* WHAT TO DO: A line below contains "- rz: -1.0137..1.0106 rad", and a later one contains "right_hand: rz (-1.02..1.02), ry". Repeat both, with every line between them, exactly.

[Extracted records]
----------------

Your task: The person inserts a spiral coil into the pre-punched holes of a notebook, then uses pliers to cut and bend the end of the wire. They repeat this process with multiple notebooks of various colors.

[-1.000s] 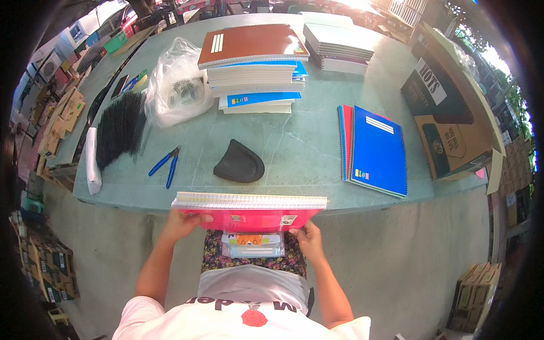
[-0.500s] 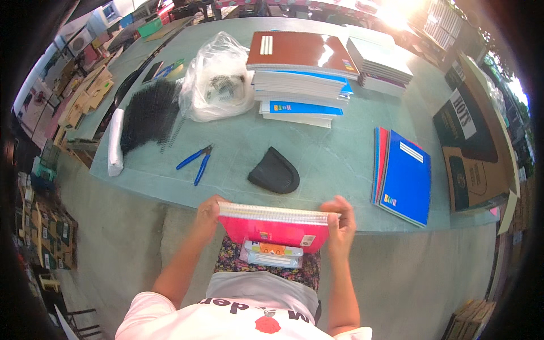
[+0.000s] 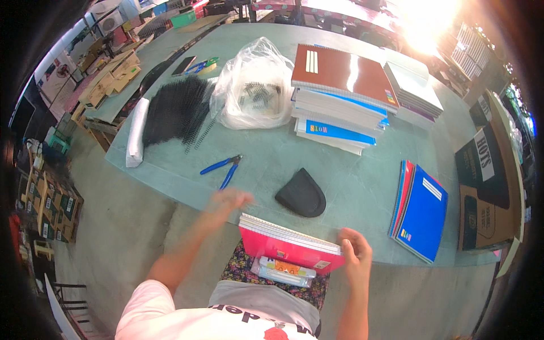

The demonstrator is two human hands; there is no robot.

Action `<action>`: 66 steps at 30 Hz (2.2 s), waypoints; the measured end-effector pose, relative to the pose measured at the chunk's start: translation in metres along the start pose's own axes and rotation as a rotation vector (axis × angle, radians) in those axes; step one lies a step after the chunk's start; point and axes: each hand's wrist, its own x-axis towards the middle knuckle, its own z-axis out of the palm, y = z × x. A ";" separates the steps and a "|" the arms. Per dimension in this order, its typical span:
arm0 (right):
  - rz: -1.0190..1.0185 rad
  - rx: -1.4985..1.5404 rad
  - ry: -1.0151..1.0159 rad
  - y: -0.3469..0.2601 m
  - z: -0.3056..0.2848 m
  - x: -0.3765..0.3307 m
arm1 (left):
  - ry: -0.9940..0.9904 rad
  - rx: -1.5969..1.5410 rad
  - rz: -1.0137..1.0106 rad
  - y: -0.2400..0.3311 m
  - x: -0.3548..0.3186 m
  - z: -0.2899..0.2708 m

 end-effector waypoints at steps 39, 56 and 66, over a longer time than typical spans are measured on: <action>-0.800 -0.645 -0.255 -0.060 0.160 -0.021 | 0.232 -0.418 0.158 0.011 -0.074 -0.023; -0.524 -0.452 -0.432 -0.061 0.151 -0.013 | 0.255 0.114 0.028 0.024 -0.083 0.022; -0.610 -0.450 -0.392 -0.062 0.151 -0.014 | 0.314 0.475 0.213 0.026 -0.079 0.024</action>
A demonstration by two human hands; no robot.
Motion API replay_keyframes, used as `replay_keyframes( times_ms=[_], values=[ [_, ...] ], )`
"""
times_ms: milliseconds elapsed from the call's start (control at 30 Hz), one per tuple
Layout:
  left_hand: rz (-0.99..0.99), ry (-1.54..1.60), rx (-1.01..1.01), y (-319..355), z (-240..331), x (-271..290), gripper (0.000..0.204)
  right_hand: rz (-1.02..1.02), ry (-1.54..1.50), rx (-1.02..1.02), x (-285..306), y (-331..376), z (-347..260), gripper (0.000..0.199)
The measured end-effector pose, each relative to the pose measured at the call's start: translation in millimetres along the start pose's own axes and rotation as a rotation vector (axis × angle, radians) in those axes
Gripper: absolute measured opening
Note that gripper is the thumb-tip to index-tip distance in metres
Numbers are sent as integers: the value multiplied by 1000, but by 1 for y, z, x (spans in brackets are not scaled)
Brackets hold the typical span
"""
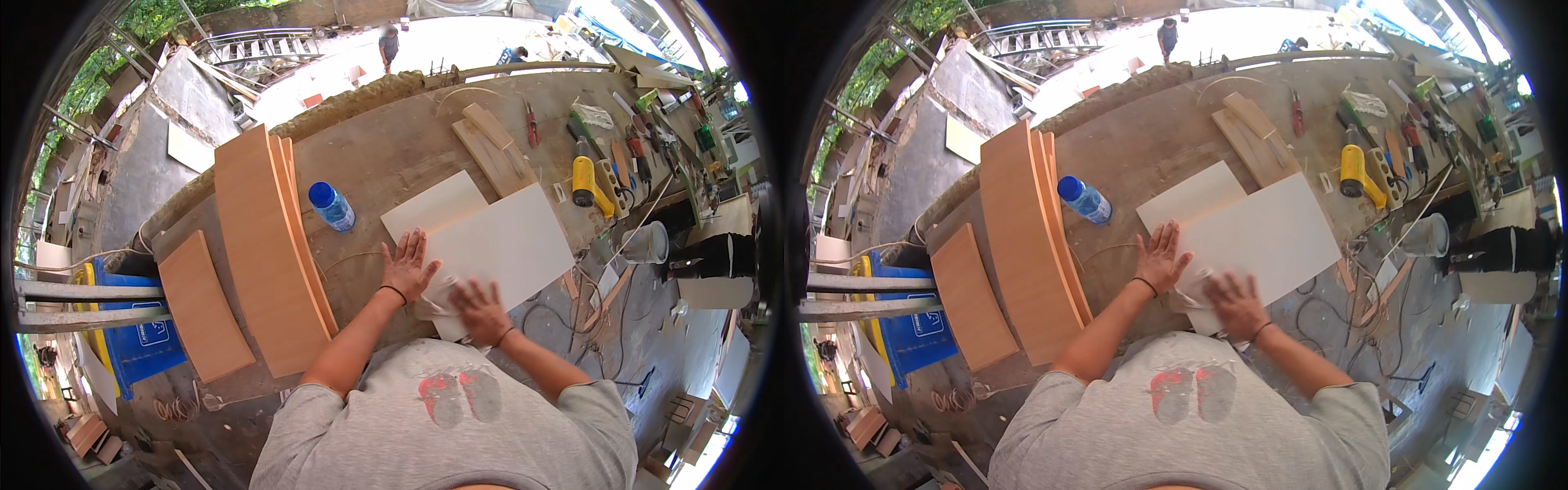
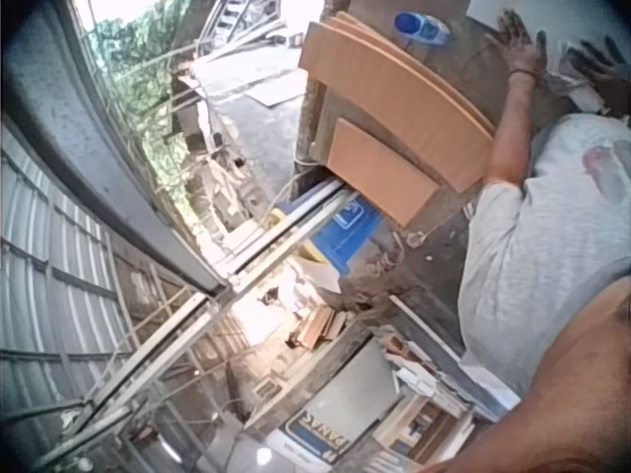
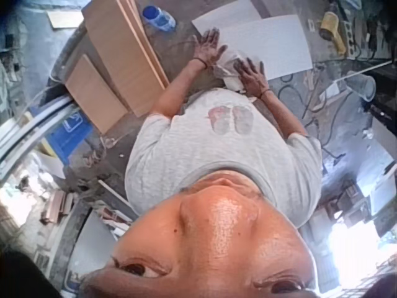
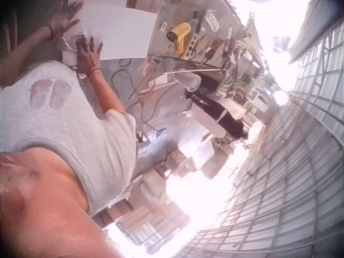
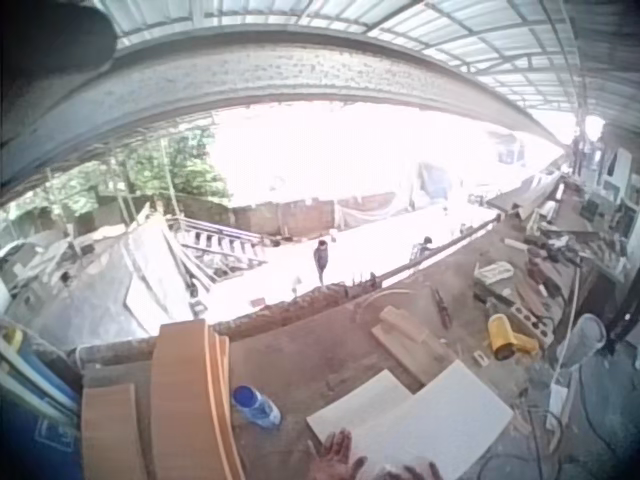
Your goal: The person wipes down a white panel with a damp cloth, handles several wood panels on a workbench, and uses a pencil to mark a curved line on the white panel.
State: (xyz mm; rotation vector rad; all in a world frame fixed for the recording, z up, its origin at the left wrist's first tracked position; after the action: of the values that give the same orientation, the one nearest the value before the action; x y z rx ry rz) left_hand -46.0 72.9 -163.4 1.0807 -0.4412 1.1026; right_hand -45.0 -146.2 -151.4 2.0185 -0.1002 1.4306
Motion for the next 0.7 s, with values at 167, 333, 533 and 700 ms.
replay_keyframes(
  times_ms=[167, 333, 533, 700],
  values=[
    [-44, 11, 0, -2, -1, -21, 77, 168, -14, -101, -4, 12, 32, 48],
    [87, -4, 12, -5, -8, -12, 75, 20, -7, -3, -2, 17, -4, 50],
    [39, -10, 18, -4, 1, -5, 76, 102, -18, -141, -10, 17, 14, 50],
    [53, -41, 30, -2, -1, -6, 77, 43, -78, -59, 2, 27, -2, 46]
  ],
)
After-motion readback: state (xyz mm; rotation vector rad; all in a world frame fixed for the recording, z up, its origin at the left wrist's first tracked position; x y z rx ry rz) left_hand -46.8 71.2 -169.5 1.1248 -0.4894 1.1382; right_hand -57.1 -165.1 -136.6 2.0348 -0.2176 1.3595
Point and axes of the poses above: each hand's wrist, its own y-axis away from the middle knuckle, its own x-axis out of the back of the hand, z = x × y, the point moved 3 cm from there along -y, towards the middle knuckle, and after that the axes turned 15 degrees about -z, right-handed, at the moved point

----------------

* WRITTEN ANSWER:
  - rz: -1.0137..1.0106 rad
  - y: -0.2400..0.3311 m
  - x: -0.3548..0.3186 m
  - z: -0.2899..0.2708 m

 end-effector waypoints at steps 39, 56 and 66, over a longer time than typical spans are measured on: <action>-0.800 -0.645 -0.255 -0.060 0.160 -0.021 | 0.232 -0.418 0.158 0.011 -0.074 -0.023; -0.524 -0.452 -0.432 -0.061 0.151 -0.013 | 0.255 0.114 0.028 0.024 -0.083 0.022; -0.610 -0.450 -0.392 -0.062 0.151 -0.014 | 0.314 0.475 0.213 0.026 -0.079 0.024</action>
A demonstration by two human hands; no robot.
Motion API replay_keyframes, used as `replay_keyframes( times_ms=[_], values=[ [_, ...] ], )`
"""
times_ms: milliseconds elapsed from the call's start (control at 30 Hz), one per tuple
Layout:
  left_hand: rz (-0.99..0.99), ry (-1.54..1.60), rx (-1.01..1.01), y (-319..355), z (-240..331), x (-271..290), gripper (0.000..0.204)
  right_hand: rz (-1.02..1.02), ry (-1.54..1.50), rx (-1.02..1.02), x (-285..306), y (-331..376), z (-347..260), gripper (0.000..0.199)

No more output remains.